In 2025, about 24,700 couples are expected to get married in Singapore, a 6.2% decrease from 2024. This will be the lowest number since the pandemic years and the second lowest since 2015.
According to data published online by the Singapore Department of Statistics and reported by Lianhe Zaobao, the number of marriages in the past ten years has fluctuated: in 2020, pandemic restrictions disrupted wedding plans and marriage numbers fell to a low, with only around 22,651 couples getting married. The following two years saw a brief rebound, with a peak of nearly 30,000 marriages (29,389 couples) in 2022.
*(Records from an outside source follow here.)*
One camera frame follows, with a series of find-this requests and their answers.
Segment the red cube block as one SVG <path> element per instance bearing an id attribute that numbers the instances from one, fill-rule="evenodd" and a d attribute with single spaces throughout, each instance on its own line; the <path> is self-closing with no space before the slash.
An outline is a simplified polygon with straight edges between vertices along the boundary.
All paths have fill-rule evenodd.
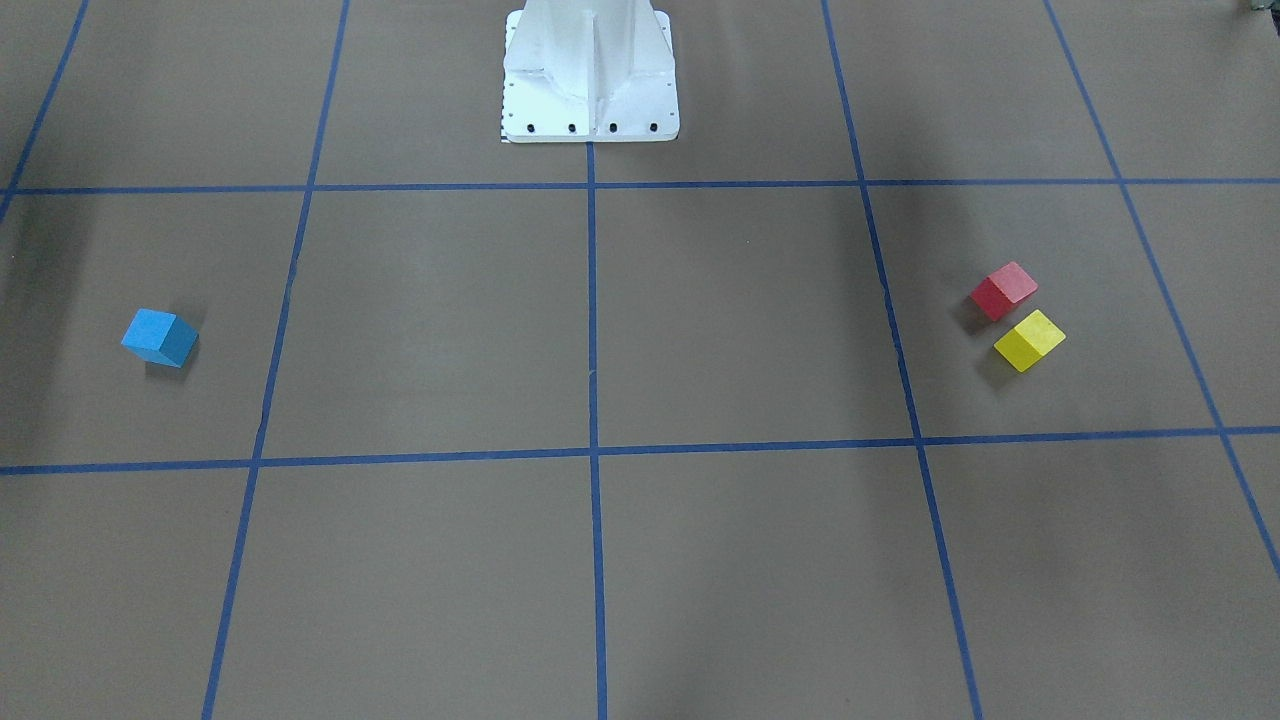
<path id="1" fill-rule="evenodd" d="M 1037 281 L 1016 261 L 986 275 L 969 299 L 988 322 L 998 322 L 1039 288 Z"/>

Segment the blue cube block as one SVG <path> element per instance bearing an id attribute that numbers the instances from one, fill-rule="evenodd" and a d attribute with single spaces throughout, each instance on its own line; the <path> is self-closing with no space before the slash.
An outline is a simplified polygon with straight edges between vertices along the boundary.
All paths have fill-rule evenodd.
<path id="1" fill-rule="evenodd" d="M 140 307 L 120 346 L 146 363 L 183 368 L 198 342 L 198 331 L 174 313 Z"/>

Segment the yellow cube block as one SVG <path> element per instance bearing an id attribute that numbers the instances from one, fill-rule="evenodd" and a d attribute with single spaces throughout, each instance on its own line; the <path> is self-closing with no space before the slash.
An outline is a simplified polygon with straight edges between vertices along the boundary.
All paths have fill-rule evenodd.
<path id="1" fill-rule="evenodd" d="M 1043 360 L 1066 340 L 1059 328 L 1043 311 L 1034 310 L 993 345 L 1011 368 L 1023 373 Z"/>

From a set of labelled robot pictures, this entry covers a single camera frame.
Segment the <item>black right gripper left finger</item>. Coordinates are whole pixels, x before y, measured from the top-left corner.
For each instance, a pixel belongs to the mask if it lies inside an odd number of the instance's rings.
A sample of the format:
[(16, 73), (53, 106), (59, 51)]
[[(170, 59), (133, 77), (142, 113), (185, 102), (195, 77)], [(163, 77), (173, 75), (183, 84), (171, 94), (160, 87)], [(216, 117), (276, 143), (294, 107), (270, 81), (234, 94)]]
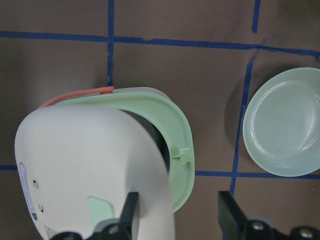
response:
[(120, 217), (94, 231), (96, 240), (137, 240), (139, 232), (139, 193), (129, 192)]

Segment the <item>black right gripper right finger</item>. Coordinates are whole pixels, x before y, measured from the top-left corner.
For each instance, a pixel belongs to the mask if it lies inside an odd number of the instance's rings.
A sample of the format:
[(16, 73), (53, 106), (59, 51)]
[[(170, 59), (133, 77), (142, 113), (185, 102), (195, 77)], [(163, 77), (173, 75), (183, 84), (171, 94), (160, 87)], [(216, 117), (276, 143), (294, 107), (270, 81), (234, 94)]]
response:
[(259, 217), (248, 217), (229, 191), (218, 192), (218, 223), (227, 240), (273, 240), (271, 225)]

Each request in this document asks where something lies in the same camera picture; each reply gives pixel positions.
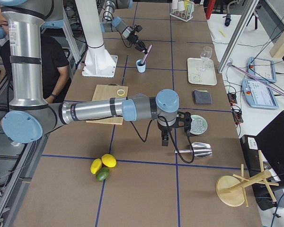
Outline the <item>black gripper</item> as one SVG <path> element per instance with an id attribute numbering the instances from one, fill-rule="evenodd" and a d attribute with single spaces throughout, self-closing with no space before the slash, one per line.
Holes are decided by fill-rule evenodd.
<path id="1" fill-rule="evenodd" d="M 162 131 L 161 132 L 161 145 L 162 146 L 168 146 L 169 145 L 169 132 L 167 131 L 168 128 L 171 130 L 175 127 L 176 119 L 173 119 L 171 121 L 165 121 L 163 118 L 159 118 L 157 120 L 158 128 Z"/>
<path id="2" fill-rule="evenodd" d="M 142 53 L 147 53 L 147 47 L 144 44 L 143 41 L 138 41 L 138 35 L 137 33 L 140 30 L 131 30 L 128 37 L 127 41 L 129 42 L 130 45 L 135 44 L 137 42 L 137 45 L 135 46 L 135 49 L 142 52 Z"/>

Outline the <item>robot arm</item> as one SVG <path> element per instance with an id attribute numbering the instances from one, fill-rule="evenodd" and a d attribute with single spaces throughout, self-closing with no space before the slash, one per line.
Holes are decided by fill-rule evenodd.
<path id="1" fill-rule="evenodd" d="M 134 45 L 136 50 L 147 54 L 148 48 L 138 37 L 138 33 L 142 31 L 142 26 L 129 26 L 123 19 L 114 16 L 116 9 L 130 9 L 132 6 L 132 0 L 105 0 L 100 28 L 103 33 L 118 32 L 121 38 L 125 38 L 128 41 L 129 44 L 125 45 L 126 47 L 130 48 Z"/>
<path id="2" fill-rule="evenodd" d="M 179 115 L 179 97 L 171 89 L 155 97 L 64 101 L 71 85 L 69 61 L 61 45 L 40 32 L 43 23 L 62 19 L 62 8 L 60 0 L 0 0 L 0 25 L 9 37 L 0 56 L 14 92 L 1 132 L 30 143 L 71 122 L 119 116 L 126 121 L 157 120 L 171 129 Z"/>

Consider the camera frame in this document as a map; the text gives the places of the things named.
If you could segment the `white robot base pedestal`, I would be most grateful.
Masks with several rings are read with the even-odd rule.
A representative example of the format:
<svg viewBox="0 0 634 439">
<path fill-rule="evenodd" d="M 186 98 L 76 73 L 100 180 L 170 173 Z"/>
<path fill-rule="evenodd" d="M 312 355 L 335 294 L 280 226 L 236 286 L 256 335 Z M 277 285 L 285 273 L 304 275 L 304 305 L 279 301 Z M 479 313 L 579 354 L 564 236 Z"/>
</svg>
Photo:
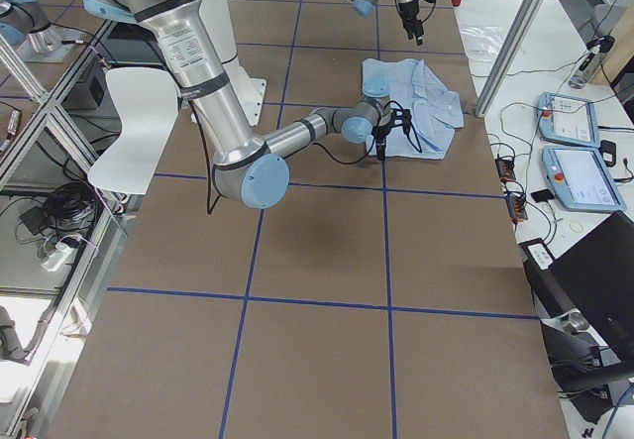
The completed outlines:
<svg viewBox="0 0 634 439">
<path fill-rule="evenodd" d="M 240 63 L 228 2 L 202 0 L 199 13 L 249 124 L 254 127 L 260 120 L 266 81 L 249 77 Z"/>
</svg>

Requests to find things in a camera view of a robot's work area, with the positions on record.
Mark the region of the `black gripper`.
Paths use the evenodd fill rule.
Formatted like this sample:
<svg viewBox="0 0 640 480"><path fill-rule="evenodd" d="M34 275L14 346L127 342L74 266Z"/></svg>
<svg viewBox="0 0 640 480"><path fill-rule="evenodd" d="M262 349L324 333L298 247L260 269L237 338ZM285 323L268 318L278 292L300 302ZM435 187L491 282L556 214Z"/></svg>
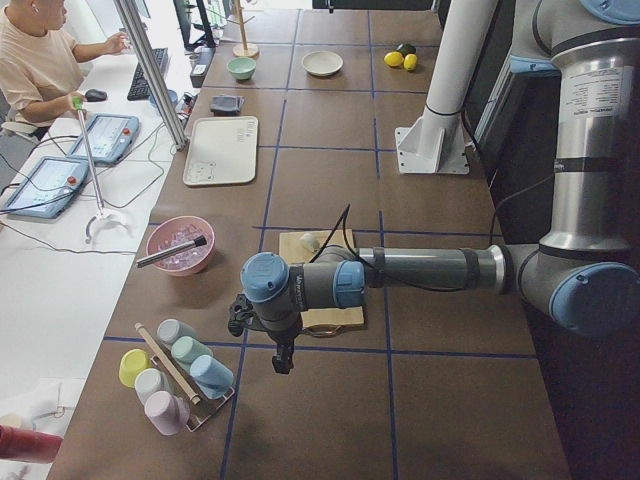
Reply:
<svg viewBox="0 0 640 480"><path fill-rule="evenodd" d="M272 357L272 365L276 373L289 373L294 368L292 355L295 350L295 339L300 332L301 320L296 319L284 330L270 333L270 338L276 343L276 355Z"/></svg>

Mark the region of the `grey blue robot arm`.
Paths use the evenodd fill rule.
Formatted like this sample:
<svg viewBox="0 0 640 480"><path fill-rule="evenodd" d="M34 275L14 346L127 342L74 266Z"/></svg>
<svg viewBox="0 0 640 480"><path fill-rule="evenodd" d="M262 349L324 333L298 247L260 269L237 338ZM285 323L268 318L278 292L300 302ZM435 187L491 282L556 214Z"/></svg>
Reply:
<svg viewBox="0 0 640 480"><path fill-rule="evenodd" d="M288 373L301 315L356 307L367 288L516 291L555 323L605 335L639 315L639 275L627 264L619 204L639 97L635 1L520 1L510 52L517 73L560 74L551 227L535 244L474 249L323 244L306 263L266 252L242 267L229 332L266 333L274 369Z"/></svg>

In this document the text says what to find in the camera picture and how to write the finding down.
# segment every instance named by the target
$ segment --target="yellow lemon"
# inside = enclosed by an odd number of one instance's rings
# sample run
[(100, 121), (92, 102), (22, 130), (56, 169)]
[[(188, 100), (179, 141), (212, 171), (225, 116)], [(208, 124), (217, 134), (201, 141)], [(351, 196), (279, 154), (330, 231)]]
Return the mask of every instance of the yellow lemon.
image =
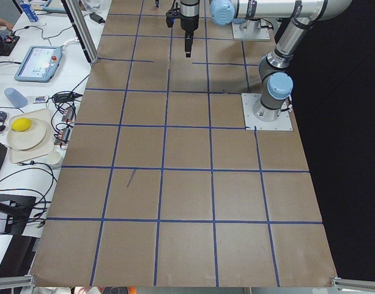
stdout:
[(31, 120), (27, 118), (18, 118), (12, 124), (12, 130), (24, 132), (31, 126)]

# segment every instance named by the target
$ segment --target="white table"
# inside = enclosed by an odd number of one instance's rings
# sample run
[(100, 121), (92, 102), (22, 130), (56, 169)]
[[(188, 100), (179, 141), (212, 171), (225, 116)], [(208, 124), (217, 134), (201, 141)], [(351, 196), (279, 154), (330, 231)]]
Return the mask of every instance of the white table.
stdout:
[[(104, 0), (103, 2), (103, 9), (101, 12), (98, 12), (100, 16), (106, 19), (108, 14), (108, 9), (110, 7), (112, 0)], [(89, 31), (91, 33), (92, 39), (95, 43), (95, 46), (98, 46), (100, 41), (100, 37), (103, 31), (103, 24), (98, 24), (92, 21), (89, 17), (85, 17), (86, 23), (88, 25)], [(23, 28), (25, 26), (34, 25), (34, 23), (30, 23), (27, 16), (22, 14), (19, 20), (17, 21), (13, 30), (17, 30)], [(54, 36), (58, 34), (61, 30), (68, 28), (71, 26), (69, 18), (66, 14), (61, 13), (52, 13), (49, 15), (39, 15), (39, 21), (35, 23), (37, 26), (41, 26), (44, 30), (44, 37)], [(75, 32), (73, 28), (70, 28), (64, 31), (58, 37), (50, 39), (50, 43), (47, 40), (42, 40), (41, 38), (41, 30), (36, 28), (28, 28), (18, 31), (16, 33), (17, 36), (20, 36), (20, 40), (8, 57), (0, 57), (0, 61), (18, 61), (22, 62), (25, 54), (28, 51), (28, 48), (32, 45), (42, 45), (42, 46), (61, 46), (67, 40), (74, 38)], [(18, 69), (17, 64), (1, 64), (0, 65), (0, 107), (11, 107), (12, 105), (7, 100), (4, 95), (4, 90), (8, 87), (12, 87), (17, 89), (21, 92), (24, 96), (42, 96), (48, 95), (52, 96), (54, 93), (59, 91), (71, 91), (86, 75), (89, 74), (91, 70), (91, 65), (87, 62), (84, 53), (81, 49), (80, 44), (73, 43), (66, 46), (63, 57), (61, 59), (61, 63), (59, 68), (57, 69), (55, 76), (51, 79), (48, 83), (26, 83), (26, 82), (19, 82), (14, 80), (14, 76)], [(85, 89), (87, 80), (83, 81), (79, 87), (76, 88), (75, 92), (83, 93)], [(55, 111), (54, 105), (49, 103), (48, 106), (51, 108), (51, 114)], [(32, 101), (28, 101), (28, 105), (22, 108), (24, 112), (44, 109), (46, 107), (45, 104), (32, 104)], [(8, 121), (9, 118), (15, 115), (20, 114), (18, 110), (15, 109), (1, 109), (8, 113)], [(54, 119), (54, 124), (61, 121), (61, 115), (57, 115)], [(0, 142), (2, 144), (6, 144), (6, 135), (7, 132), (0, 134)], [(65, 151), (61, 150), (60, 148), (55, 147), (55, 150), (64, 155)], [(37, 158), (35, 161), (37, 162), (45, 162), (45, 156)], [(18, 170), (21, 170), (25, 167), (21, 167), (16, 164), (12, 164), (7, 157), (5, 159), (4, 165), (0, 171), (0, 179), (13, 173)], [(55, 177), (58, 178), (59, 170), (54, 170)], [(51, 176), (46, 174), (45, 172), (38, 171), (38, 170), (29, 170), (24, 171), (23, 173), (19, 173), (17, 176), (11, 177), (9, 180), (6, 180), (0, 184), (0, 189), (12, 189), (12, 188), (27, 188), (27, 189), (35, 189), (39, 190), (40, 192), (45, 192), (48, 189), (48, 186), (51, 183)], [(53, 198), (55, 184), (53, 185), (52, 190), (46, 196), (48, 201), (51, 201)], [(34, 195), (34, 193), (30, 193), (27, 191), (17, 191), (17, 192), (7, 192), (7, 194), (19, 194), (19, 195)], [(33, 210), (31, 216), (38, 213), (39, 210)], [(40, 238), (42, 235), (42, 228), (37, 228), (36, 224), (27, 225), (23, 235), (26, 236), (34, 236)], [(0, 264), (2, 258), (6, 252), (6, 249), (10, 243), (12, 236), (10, 235), (0, 235)]]

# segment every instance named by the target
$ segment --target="white plate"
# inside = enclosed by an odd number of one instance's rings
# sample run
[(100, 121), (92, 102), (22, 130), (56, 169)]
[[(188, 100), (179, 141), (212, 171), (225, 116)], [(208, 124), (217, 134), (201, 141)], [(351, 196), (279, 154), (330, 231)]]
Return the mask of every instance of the white plate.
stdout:
[(43, 121), (31, 118), (28, 130), (17, 132), (10, 129), (7, 135), (9, 146), (17, 150), (26, 150), (38, 145), (46, 135), (46, 125)]

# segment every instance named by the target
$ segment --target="white mounting plate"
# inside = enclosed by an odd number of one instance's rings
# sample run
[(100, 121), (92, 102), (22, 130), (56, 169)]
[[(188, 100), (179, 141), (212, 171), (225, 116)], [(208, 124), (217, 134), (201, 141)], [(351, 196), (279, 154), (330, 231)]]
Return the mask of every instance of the white mounting plate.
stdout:
[[(287, 130), (291, 131), (292, 123), (289, 117), (289, 112), (281, 112), (280, 117), (273, 122), (265, 122), (258, 119), (253, 113), (254, 103), (260, 99), (262, 94), (257, 93), (243, 93), (242, 102), (243, 102), (243, 112), (244, 112), (244, 122), (246, 125), (246, 130)], [(284, 102), (282, 108), (286, 108), (286, 102)]]
[[(261, 21), (262, 25), (266, 25), (266, 21)], [(258, 42), (270, 42), (270, 35), (267, 28), (261, 28), (255, 31), (240, 30), (240, 25), (232, 23), (232, 32), (235, 40), (250, 40)]]

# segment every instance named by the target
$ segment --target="black mouse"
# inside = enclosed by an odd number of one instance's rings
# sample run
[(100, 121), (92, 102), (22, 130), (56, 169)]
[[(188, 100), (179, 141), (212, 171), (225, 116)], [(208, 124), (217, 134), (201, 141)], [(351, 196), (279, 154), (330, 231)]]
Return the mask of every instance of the black mouse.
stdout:
[(7, 117), (8, 117), (8, 114), (6, 112), (0, 111), (0, 123), (5, 122)]

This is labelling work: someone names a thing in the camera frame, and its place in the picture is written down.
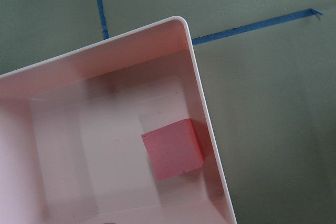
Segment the red foam block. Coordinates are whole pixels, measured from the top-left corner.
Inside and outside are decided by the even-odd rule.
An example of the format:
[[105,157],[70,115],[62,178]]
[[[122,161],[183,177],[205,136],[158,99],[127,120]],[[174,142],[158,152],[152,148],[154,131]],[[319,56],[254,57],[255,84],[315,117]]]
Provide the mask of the red foam block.
[[204,154],[191,119],[183,119],[141,135],[156,180],[201,168]]

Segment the pink plastic bin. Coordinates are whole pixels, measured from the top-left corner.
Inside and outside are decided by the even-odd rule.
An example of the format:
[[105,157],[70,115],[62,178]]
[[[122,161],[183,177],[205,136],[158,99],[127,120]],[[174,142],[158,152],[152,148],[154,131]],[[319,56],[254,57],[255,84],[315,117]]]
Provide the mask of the pink plastic bin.
[[[180,16],[1,75],[1,223],[236,223],[199,75]],[[204,164],[158,181],[183,119]]]

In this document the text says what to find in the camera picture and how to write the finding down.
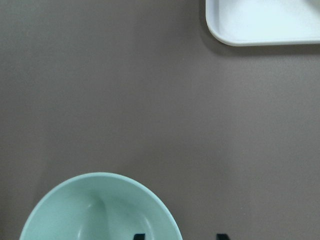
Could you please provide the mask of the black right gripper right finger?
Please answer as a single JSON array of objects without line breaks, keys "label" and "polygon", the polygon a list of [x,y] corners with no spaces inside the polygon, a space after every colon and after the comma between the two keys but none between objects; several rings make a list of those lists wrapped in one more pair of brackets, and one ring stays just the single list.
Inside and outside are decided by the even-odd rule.
[{"label": "black right gripper right finger", "polygon": [[229,236],[226,233],[217,233],[216,240],[229,240]]}]

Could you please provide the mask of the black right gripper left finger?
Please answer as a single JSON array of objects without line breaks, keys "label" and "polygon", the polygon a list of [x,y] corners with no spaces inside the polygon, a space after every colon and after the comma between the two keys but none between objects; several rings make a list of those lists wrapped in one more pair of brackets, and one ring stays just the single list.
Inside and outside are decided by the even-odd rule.
[{"label": "black right gripper left finger", "polygon": [[145,234],[144,233],[136,233],[133,236],[133,240],[145,240]]}]

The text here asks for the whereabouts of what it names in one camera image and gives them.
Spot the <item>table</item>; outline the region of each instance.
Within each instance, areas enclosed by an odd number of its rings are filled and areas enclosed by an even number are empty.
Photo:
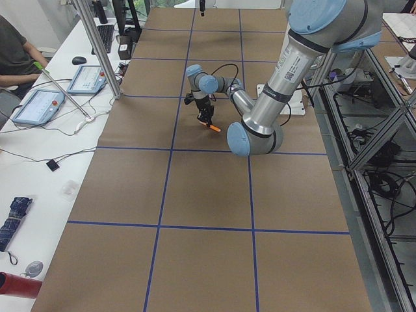
[[[313,109],[278,152],[236,157],[233,105],[217,97],[218,134],[183,103],[197,63],[237,64],[256,97],[286,28],[280,10],[152,9],[34,312],[371,311]]]
[[[398,31],[400,28],[409,28],[406,23],[409,23],[410,21],[416,22],[416,17],[412,14],[385,13],[383,15],[383,19],[384,23],[382,27],[381,42],[371,50],[383,68],[386,76],[388,76],[389,80],[397,88],[398,93],[401,95],[402,99],[409,100],[410,95],[404,90],[400,79],[394,73],[389,73],[391,66],[386,61],[385,57],[404,57],[408,54],[408,49],[411,49],[411,46],[408,44],[406,44],[406,46],[401,44],[398,41],[394,31]],[[414,90],[416,88],[416,81],[410,79],[407,79],[407,81],[411,88]]]
[[[116,20],[110,18],[109,23],[116,23]],[[54,79],[73,77],[78,68],[71,63],[74,56],[86,57],[86,64],[99,64],[97,57],[91,54],[91,45],[81,21],[74,27],[47,66]],[[113,69],[116,70],[120,62],[116,40],[113,40],[111,53],[108,56]],[[45,81],[42,75],[35,84]],[[69,83],[61,83],[61,85],[66,88]],[[56,90],[52,84],[44,85],[42,88]],[[83,104],[90,99],[90,96],[74,98],[79,104]],[[90,105],[86,104],[83,107],[89,114],[93,114],[95,111],[110,110],[112,102],[111,90],[106,86]],[[17,129],[9,121],[0,133],[0,148],[33,159],[52,159],[86,148],[94,148],[107,117],[107,114],[97,117],[73,136],[41,128],[8,133]],[[83,120],[82,113],[66,100],[53,121],[45,127],[72,134],[77,124]],[[18,275],[25,271],[29,263],[39,260],[43,262],[44,270],[36,279],[44,279],[91,158],[92,153],[68,157],[59,163],[58,170],[52,172],[45,161],[32,162],[0,151],[0,176],[3,185],[0,190],[1,224],[6,219],[9,206],[15,196],[33,198],[27,216],[8,245],[8,249],[19,258],[19,262],[13,266],[9,263],[8,254],[0,253],[0,270]],[[72,194],[65,195],[63,188],[67,187],[68,183],[76,187]],[[31,299],[0,296],[0,306],[5,311],[30,311],[33,302],[34,300]]]

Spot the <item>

From 2023 to 2025, the number of marriages will fall for three consecutive years, at 28,310, 26,328, and 24,687 couples respectively, with the 2025 figure being the second lowest in the past decade.
The continuous decline in marriages may place pressure on Singapore’s already very low Total Fertility Rate (TFR)—the average number of children born to women of childbearing age—which has remained persistently low in recent years. Even in 2024, the Year of the Dragon, which is traditionally considered an auspicious year for childbirth by the Chinese community, the TFR was only 0.97, almost the same as the 2023 Year of the Rabbit; data for 2025 has yet to be released.
In 2022, the overall TFR was 1.04, and 1.12 in 2021—both below the replacement level of 2.1, which is the fertility rate required for one generation to naturally replace the next.